Stored items:

_ _ _ _ _

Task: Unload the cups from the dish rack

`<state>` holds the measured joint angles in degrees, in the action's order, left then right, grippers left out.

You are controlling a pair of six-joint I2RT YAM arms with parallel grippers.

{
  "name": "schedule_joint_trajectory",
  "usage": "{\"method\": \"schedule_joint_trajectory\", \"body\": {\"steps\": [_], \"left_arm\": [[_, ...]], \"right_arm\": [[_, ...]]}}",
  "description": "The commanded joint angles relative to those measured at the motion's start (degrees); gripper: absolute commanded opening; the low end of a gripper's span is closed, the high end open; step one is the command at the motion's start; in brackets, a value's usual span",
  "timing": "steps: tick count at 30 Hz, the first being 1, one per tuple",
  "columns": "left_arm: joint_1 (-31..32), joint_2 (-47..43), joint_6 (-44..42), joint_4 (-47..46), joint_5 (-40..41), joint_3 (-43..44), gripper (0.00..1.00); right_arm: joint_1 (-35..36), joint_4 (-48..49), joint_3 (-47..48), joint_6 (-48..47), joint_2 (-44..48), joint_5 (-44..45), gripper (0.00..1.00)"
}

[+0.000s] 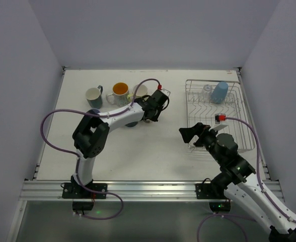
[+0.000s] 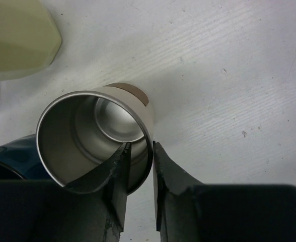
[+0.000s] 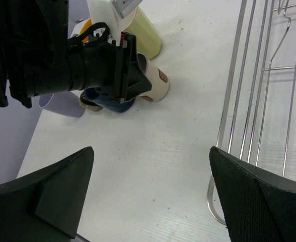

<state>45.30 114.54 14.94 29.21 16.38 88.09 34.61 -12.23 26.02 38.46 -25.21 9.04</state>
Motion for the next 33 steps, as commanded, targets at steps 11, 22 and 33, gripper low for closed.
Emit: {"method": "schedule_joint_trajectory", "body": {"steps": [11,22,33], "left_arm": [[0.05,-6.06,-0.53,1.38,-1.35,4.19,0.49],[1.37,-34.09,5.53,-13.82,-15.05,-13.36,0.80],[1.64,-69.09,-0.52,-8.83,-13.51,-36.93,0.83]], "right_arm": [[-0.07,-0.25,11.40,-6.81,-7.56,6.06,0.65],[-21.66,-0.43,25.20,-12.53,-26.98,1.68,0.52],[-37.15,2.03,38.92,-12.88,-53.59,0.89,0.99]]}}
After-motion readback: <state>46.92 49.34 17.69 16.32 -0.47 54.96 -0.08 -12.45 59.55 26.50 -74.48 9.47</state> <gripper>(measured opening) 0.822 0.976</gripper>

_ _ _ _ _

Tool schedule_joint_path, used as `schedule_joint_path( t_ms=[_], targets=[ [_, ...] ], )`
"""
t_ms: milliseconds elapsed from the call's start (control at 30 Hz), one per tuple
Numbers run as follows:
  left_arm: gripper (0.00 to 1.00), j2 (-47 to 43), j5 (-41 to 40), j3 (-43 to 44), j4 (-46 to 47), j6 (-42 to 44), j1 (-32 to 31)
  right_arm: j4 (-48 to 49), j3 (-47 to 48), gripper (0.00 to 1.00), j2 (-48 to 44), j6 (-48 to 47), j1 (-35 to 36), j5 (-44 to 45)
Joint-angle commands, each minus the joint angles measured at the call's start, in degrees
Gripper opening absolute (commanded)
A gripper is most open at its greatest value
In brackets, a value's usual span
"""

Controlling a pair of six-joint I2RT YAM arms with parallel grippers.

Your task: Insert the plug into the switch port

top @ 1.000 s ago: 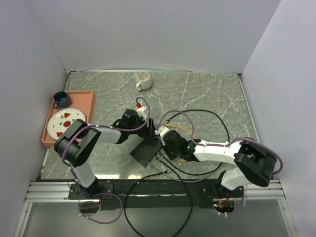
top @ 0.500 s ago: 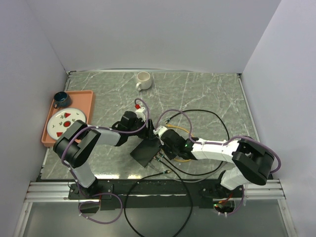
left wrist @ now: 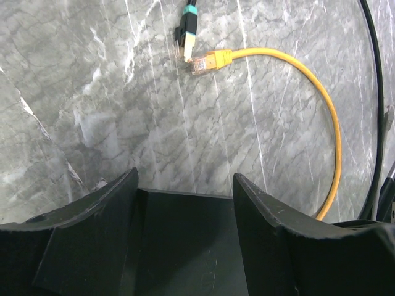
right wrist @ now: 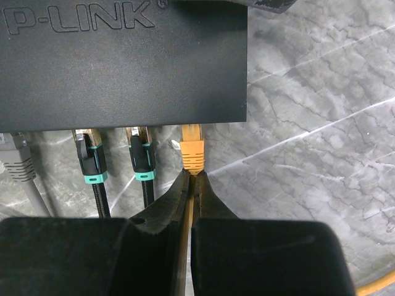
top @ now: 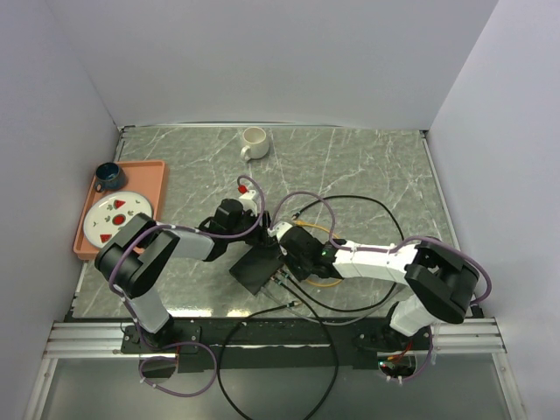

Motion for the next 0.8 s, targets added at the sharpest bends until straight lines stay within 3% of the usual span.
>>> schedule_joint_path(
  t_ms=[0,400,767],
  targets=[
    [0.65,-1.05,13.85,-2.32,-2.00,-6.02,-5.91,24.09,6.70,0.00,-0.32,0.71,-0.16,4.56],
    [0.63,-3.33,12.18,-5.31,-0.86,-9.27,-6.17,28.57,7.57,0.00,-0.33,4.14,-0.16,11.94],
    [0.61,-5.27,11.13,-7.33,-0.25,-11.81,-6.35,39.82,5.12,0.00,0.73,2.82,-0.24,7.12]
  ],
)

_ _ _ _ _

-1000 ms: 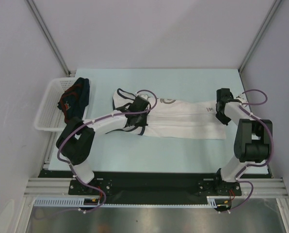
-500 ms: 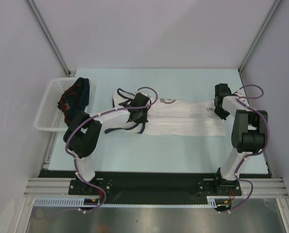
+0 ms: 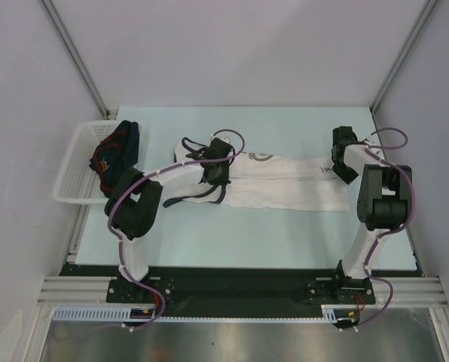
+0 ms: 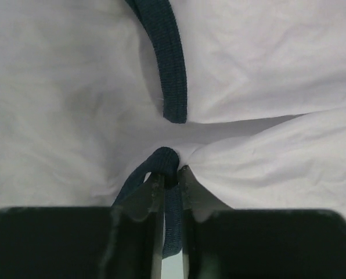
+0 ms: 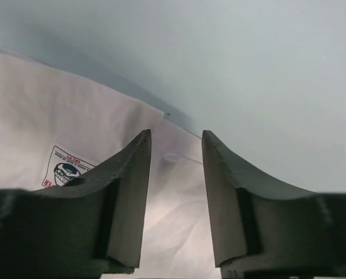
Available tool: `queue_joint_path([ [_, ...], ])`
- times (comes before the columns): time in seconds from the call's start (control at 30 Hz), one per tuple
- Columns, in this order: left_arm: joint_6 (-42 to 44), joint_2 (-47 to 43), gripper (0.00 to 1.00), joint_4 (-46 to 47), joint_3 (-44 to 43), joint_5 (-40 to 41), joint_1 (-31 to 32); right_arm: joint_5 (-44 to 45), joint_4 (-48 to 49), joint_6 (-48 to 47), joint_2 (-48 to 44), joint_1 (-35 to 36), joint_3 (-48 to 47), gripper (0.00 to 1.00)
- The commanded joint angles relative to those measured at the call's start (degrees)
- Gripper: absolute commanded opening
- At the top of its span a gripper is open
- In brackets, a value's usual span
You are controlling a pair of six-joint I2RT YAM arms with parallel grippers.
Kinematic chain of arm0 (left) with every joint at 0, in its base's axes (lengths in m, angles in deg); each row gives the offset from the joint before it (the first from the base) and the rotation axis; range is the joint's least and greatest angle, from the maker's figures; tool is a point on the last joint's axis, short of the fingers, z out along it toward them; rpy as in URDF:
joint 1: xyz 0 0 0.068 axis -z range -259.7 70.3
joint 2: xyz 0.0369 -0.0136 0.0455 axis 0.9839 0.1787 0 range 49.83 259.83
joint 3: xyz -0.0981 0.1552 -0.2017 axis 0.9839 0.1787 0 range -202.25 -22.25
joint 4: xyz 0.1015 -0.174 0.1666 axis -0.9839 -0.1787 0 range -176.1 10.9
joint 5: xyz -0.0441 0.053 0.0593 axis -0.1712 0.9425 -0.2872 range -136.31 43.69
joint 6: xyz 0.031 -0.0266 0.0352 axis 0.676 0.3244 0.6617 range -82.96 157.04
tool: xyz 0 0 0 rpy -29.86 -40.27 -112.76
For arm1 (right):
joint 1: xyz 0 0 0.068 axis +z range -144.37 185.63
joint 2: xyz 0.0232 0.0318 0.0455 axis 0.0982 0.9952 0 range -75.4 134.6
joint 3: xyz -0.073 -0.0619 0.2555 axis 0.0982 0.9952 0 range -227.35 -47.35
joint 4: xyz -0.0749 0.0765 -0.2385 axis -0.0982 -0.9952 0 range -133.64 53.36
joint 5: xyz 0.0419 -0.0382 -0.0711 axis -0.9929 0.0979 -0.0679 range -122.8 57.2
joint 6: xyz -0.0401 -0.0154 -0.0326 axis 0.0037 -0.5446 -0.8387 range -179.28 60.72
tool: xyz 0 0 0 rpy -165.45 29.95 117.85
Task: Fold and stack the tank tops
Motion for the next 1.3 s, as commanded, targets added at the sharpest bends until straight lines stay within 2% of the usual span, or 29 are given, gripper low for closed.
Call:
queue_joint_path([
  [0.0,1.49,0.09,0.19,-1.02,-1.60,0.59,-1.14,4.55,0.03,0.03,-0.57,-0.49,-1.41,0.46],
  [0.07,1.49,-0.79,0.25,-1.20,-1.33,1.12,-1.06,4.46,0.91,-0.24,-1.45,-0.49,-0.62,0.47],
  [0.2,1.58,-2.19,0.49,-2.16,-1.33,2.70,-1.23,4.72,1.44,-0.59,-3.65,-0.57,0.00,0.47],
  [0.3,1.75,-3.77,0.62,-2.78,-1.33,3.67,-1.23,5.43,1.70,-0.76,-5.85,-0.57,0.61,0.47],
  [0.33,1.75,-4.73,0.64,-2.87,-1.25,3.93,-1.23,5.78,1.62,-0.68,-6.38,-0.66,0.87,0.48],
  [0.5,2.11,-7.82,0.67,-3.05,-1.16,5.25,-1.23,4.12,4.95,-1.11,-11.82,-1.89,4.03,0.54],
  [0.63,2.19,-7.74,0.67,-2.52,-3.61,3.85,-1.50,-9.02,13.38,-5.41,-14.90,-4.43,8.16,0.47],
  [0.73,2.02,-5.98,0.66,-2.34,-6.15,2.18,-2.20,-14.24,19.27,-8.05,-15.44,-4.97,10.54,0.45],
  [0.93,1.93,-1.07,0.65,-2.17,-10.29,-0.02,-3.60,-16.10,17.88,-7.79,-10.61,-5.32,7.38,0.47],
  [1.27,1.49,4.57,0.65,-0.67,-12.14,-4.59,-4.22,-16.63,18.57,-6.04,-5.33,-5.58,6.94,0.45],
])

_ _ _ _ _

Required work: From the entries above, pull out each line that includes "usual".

Response area:
  "description": "The commanded joint angles relative to those measured at the motion's start (degrees); gripper: absolute commanded opening; the low end of a gripper's span is closed, the high end open; step one is the command at the motion's start; in brackets, a value's usual span",
In brackets, a value's usual span
Motion for the next 0.8 s, targets added at the sharpest bends until straight lines stay within 3% of the usual span.
- In brackets, a value's usual span
Motion for the next 1.3 s, as commanded, targets added at the sharpest bends until straight lines stay within 2% of the usual span, or 29 are given, gripper low for closed.

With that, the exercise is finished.